(DIRECTIONS FOR THIS TASK)
Print, exactly as given, each line of the data from the line containing "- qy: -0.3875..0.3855" up to and including its last line.

********************

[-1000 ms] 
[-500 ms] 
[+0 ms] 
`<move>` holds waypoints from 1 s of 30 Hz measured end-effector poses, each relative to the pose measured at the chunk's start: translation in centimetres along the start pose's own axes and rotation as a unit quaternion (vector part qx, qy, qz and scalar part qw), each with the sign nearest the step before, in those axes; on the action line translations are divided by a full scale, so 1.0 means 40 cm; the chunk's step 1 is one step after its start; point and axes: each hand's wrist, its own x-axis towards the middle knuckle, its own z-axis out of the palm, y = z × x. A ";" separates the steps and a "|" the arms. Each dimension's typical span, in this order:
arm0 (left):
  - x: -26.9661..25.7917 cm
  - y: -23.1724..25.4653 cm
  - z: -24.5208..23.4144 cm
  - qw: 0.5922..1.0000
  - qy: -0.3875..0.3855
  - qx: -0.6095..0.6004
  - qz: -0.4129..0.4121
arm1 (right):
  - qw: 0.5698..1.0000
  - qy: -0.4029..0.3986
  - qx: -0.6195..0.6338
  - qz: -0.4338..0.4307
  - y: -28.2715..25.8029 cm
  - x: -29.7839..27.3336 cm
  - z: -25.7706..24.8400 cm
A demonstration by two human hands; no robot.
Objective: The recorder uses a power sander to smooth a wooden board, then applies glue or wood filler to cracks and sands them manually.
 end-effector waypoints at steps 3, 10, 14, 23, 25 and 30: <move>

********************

(OUTPUT FOR THIS EXERCISE)
  - qy: -0.3875..0.3855
  - qx: -0.6095..0.6004
  - qz: -0.4129..0.4121
arm1 (right):
  - qw: 0.5698..1.0000
  - qy: -0.4029..0.3986
  - qx: -0.6195..0.6338
  - qz: -0.4338..0.4307
  - y: -28.2715..25.8029 cm
  - x: -29.7839..27.3336 cm
  - z: -25.7706..24.8400 cm
A demonstration by two human hands; no robot.
Objective: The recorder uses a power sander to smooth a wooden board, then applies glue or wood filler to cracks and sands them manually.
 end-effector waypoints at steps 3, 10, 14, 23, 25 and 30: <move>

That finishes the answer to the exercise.